Records from a data collection »
Start of Block

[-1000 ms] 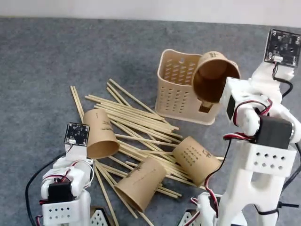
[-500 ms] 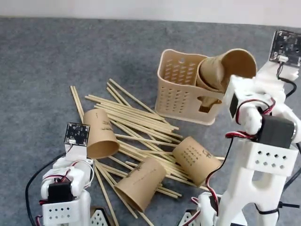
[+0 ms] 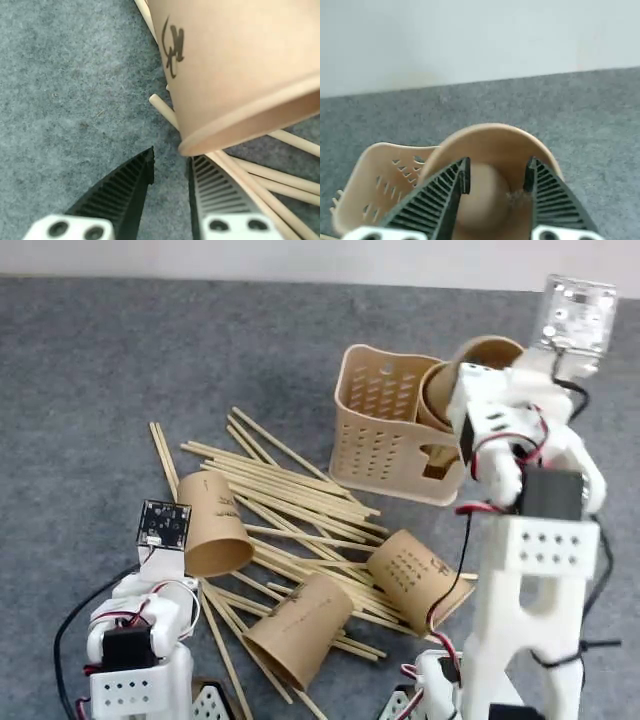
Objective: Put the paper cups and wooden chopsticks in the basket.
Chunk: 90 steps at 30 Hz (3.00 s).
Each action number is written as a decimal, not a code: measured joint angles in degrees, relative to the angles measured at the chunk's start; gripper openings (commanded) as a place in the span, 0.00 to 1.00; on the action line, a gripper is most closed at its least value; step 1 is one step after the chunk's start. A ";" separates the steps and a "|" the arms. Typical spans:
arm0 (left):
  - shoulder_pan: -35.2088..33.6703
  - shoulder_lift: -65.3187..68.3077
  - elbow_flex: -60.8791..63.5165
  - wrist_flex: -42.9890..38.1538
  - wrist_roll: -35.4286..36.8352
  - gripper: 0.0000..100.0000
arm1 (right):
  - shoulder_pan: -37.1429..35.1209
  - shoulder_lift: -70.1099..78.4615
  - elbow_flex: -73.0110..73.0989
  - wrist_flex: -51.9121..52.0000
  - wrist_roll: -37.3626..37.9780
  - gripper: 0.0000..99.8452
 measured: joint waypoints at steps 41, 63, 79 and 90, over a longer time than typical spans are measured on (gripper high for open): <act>0.00 0.00 0.00 0.00 0.00 0.12 | -16.79 -11.25 0.79 43.08 5.71 0.18; 0.00 0.00 0.00 0.00 0.00 0.12 | -2.20 -21.45 25.85 44.13 -11.43 0.19; 0.00 0.00 0.00 0.00 0.00 0.12 | -8.26 -21.98 39.47 29.80 -19.69 0.19; 0.00 0.00 0.00 0.00 0.00 0.12 | -18.20 -21.80 39.65 18.37 -19.69 0.19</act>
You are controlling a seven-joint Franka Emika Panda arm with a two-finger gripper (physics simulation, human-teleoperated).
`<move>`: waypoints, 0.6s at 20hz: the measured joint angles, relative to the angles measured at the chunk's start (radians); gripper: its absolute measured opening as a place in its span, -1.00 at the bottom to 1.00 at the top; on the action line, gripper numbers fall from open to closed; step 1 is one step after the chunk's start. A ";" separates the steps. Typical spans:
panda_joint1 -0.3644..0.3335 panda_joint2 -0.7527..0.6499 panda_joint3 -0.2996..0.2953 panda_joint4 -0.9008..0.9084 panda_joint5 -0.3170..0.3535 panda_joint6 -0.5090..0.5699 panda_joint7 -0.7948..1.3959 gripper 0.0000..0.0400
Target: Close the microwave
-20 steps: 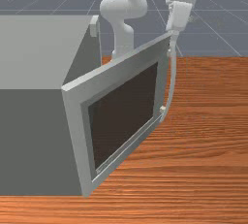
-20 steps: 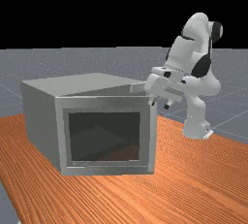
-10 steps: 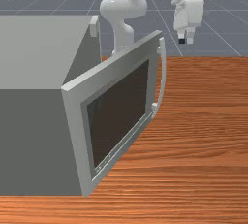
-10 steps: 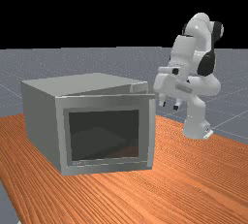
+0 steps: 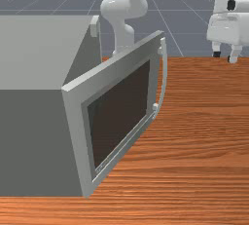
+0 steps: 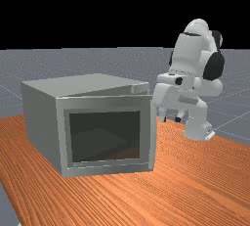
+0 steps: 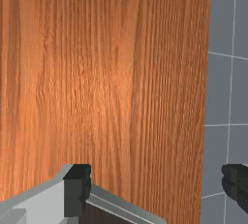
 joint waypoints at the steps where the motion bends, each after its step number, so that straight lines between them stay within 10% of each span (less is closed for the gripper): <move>1: -0.003 0.021 0.001 0.000 0.004 0.005 -0.001 1.00; 7: 0.002 0.066 -0.017 -0.122 -0.047 0.198 0.050 1.00; 8: 0.038 0.051 -0.067 -0.144 -0.168 0.162 0.087 1.00; 12: -0.055 -0.062 -0.142 -0.322 -0.280 0.210 -0.073 1.00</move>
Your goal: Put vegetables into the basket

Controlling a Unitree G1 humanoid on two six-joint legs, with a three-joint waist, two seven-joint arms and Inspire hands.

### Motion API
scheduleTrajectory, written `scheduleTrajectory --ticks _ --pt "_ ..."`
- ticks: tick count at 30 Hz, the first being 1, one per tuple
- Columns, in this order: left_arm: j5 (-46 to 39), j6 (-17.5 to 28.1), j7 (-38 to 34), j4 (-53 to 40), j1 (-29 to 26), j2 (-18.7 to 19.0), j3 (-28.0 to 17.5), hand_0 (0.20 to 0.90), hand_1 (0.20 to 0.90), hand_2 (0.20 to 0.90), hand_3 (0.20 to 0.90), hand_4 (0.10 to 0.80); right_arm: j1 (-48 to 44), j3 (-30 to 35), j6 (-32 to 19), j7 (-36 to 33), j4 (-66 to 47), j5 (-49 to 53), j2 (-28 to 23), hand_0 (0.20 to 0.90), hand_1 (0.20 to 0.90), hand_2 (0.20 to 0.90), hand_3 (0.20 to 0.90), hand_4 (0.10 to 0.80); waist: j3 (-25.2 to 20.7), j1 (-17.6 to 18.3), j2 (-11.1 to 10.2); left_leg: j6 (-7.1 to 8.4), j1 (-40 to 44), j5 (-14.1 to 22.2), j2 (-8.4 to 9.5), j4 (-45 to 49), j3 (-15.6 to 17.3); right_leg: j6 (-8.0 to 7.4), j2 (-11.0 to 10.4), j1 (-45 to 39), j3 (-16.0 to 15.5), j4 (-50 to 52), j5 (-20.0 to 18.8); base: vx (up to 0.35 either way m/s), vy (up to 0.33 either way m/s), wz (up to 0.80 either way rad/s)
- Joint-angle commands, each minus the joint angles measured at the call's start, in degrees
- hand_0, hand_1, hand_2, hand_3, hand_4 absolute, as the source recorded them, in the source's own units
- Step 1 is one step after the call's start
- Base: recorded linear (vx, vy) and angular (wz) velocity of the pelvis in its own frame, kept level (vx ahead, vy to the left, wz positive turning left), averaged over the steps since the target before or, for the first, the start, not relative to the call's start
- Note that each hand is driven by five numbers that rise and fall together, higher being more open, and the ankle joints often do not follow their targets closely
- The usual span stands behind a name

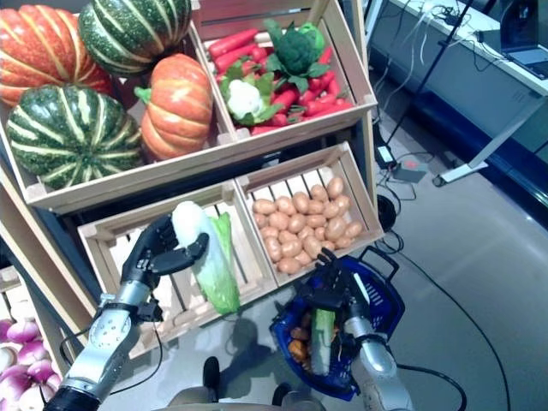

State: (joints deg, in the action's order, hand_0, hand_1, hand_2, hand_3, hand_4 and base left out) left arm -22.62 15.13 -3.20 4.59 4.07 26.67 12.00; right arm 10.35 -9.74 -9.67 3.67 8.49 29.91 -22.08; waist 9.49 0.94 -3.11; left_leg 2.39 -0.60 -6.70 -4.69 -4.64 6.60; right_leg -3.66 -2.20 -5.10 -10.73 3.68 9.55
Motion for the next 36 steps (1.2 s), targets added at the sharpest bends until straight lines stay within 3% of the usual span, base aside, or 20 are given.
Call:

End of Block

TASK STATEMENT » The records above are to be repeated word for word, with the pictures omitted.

THE ANSWER »
[-1000 ms] 
[-500 ms] 
[+0 ms] 
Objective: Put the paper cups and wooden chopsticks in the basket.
Chunk: 90 steps at 30 Hz (3.00 s).
Each action number is written as a decimal, not a code: measured joint angles in degrees, relative to the angles measured at the chunk's start; gripper openings (commanded) as a place in the span, 0.00 to 1.00; on the action line, a gripper is most closed at its least value; step 1 is one step after the chunk's start. A ";" separates the steps and a "|" the arms. Typical spans:
arm0 (left):
  - shoulder_pan: -35.2088..33.6703
  - shoulder_lift: -65.3187..68.3077
  - elbow_flex: -60.8791..63.5165
  - wrist_flex: -42.9890..38.1538
  - wrist_roll: -35.4286..36.8352
  - gripper: 0.0000..100.0000
arm1 (right):
  - shoulder_pan: -37.1429..35.1209
  - shoulder_lift: -70.1099..78.4615
  - elbow_flex: -73.0110..73.0989
  - wrist_flex: -51.9121..52.0000
  - wrist_roll: -37.3626..37.9780
  - gripper: 0.0000..99.8452
 measured: joint waypoints at steps 41, 63, 79 and 90, over a longer time than typical spans are measured on (gripper high for open): <act>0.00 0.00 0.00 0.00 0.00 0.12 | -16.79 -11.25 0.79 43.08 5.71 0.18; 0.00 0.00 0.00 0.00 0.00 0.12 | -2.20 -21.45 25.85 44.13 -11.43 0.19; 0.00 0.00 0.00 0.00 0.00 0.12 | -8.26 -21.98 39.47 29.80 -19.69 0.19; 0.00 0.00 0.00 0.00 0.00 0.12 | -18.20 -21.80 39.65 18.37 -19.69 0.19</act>
You are controlling a seven-joint Franka Emika Panda arm with a two-finger gripper (physics simulation, human-teleoperated).
`<move>`: waypoints, 0.6s at 20hz: the measured joint angles, relative to the angles measured at the chunk's start (radians); gripper: its absolute measured opening as a place in its span, -1.00 at the bottom to 1.00 at the top; on the action line, gripper numbers fall from open to closed; step 1 is one step after the chunk's start. A ";" separates the steps. Typical spans:
panda_joint1 -0.3644..0.3335 panda_joint2 -0.7527..0.6499 panda_joint3 -0.2996..0.2953 panda_joint4 -0.9008..0.9084 panda_joint5 -0.3170..0.3535 panda_joint6 -0.5090..0.5699 panda_joint7 -0.7948..1.3959 gripper 0.0000..0.0400
Target: Close the microwave
-20 steps: 
-20 steps: 
-10 steps: 
-10 steps: 
+0 steps: 
+0 steps: 
+0 steps: 
 joint waypoints at the steps where the motion bends, each after its step number, so that straight lines between them stay within 10% of each span (less is closed for the gripper): <move>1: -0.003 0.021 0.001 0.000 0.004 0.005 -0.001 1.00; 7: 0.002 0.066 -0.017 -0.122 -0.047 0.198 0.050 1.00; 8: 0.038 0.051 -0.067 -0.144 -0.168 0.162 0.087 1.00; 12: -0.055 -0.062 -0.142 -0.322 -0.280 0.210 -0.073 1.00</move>
Your goal: Put vegetables into the basket

Controlling a Unitree G1 humanoid on two six-joint legs, with a three-joint waist, two seven-joint arms and Inspire hands.

### Motion API
scheduleTrajectory, written `scheduleTrajectory --ticks _ --pt "_ ..."`
- ticks: tick count at 30 Hz, the first being 1, one per tuple
- Columns, in this order: left_arm: j5 (-46 to 39), j6 (-17.5 to 28.1), j7 (-38 to 34), j4 (-53 to 40), j1 (-29 to 26), j2 (-18.7 to 19.0), j3 (-28.0 to 17.5), hand_0 (0.20 to 0.90), hand_1 (0.20 to 0.90), hand_2 (0.20 to 0.90), hand_3 (0.20 to 0.90), hand_4 (0.10 to 0.80); right_arm: j1 (-48 to 44), j3 (-30 to 35), j6 (-32 to 19), j7 (-36 to 33), j4 (-66 to 47), j5 (-49 to 53), j2 (-28 to 23), hand_0 (0.20 to 0.90), hand_1 (0.20 to 0.90), hand_2 (0.20 to 0.90), hand_3 (0.20 to 0.90), hand_4 (0.10 to 0.80); waist: j3 (-25.2 to 20.7), j1 (-17.6 to 18.3), j2 (-11.1 to 10.2); left_leg: j6 (-7.1 to 8.4), j1 (-40 to 44), j5 (-14.1 to 22.2), j2 (-8.4 to 9.5), j4 (-45 to 49), j3 (-15.6 to 17.3); right_leg: j6 (-8.0 to 7.4), j2 (-11.0 to 10.4), j1 (-45 to 39), j3 (-16.0 to 15.5), j4 (-50 to 52), j5 (-20.0 to 18.8); base: vx (up to 0.35 either way m/s), vy (up to 0.33 either way m/s), wz (up to 0.80 either way rad/s)
- Joint-angle commands, each minus the joint angles measured at the call's start, in degrees
- hand_0, hand_1, hand_2, hand_3, hand_4 absolute, as the source recorded them, in the source's own units
- Step 1 is one step after the call's start
- Base: recorded linear (vx, vy) and angular (wz) velocity of the pelvis in its own frame, kept level (vx ahead, vy to the left, wz positive turning left), averaged over the steps since the target before or, for the first, the start, not relative to the call's start
- Note that each hand is driven by five numbers that rise and fall together, higher being more open, and the ankle joints often do not follow their targets closely
- The usual span stands behind a name


State: (joints deg, in the action's order, hand_0, hand_1, hand_2, hand_3, hand_4 and base left out) left arm -22.62 15.13 -3.20 4.59 4.07 26.67 12.00; right arm 10.35 -9.74 -9.67 3.67 8.49 29.91 -22.08; waist 9.49 0.94 -3.11; left_leg 2.39 -0.60 -6.70 -4.69 -4.64 6.60; right_leg -3.66 -2.20 -5.10 -10.73 3.68 9.55
Motion for the next 36 steps (1.2 s), targets added at the sharpest bends until straight lines stay within 3% of the usual span, base aside, or 20 are given.
Call:

There is no more to this answer.